* Task to complete
The response must consist of the lines below from the one with "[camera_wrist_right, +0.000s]" through the one with "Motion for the", exactly as they appear and with both ends kept.

◆ ◆ ◆ ◆ ◆

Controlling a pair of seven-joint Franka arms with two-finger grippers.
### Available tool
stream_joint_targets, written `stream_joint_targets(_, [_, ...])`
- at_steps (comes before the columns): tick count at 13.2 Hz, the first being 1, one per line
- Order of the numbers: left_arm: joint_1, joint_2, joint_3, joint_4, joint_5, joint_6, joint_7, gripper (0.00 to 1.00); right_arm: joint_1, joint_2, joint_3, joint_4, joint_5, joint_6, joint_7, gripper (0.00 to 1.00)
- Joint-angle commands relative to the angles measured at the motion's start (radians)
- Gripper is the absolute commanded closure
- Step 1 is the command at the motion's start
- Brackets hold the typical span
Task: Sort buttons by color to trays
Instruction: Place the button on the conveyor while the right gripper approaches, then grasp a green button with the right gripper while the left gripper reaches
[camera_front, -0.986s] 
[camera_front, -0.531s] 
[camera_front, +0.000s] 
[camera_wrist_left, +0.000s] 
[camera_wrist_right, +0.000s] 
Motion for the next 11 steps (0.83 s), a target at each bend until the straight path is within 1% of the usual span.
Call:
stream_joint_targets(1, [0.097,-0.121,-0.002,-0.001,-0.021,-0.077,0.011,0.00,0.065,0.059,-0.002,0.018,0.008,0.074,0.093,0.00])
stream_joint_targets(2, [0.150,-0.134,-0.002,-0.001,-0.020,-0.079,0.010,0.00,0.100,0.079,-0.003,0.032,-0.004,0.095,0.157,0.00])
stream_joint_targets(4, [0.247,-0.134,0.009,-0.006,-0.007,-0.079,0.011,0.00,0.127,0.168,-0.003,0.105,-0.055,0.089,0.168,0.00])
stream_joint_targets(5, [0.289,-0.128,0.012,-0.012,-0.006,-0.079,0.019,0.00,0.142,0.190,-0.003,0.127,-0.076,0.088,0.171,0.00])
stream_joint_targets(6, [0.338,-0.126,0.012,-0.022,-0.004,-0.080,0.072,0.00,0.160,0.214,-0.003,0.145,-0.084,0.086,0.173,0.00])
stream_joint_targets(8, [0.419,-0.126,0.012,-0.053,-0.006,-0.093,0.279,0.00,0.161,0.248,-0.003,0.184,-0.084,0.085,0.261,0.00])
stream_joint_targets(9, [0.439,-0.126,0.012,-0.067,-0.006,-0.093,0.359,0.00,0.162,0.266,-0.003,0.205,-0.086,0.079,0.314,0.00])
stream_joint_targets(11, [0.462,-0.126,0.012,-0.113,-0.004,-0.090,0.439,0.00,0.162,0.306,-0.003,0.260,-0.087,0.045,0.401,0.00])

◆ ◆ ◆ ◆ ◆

* Completed exercise
[camera_wrist_right, +0.000s] 
Motion for the next 11 steps (0.83 s), a target at each bend until the straight path is within 1% of the usual span.

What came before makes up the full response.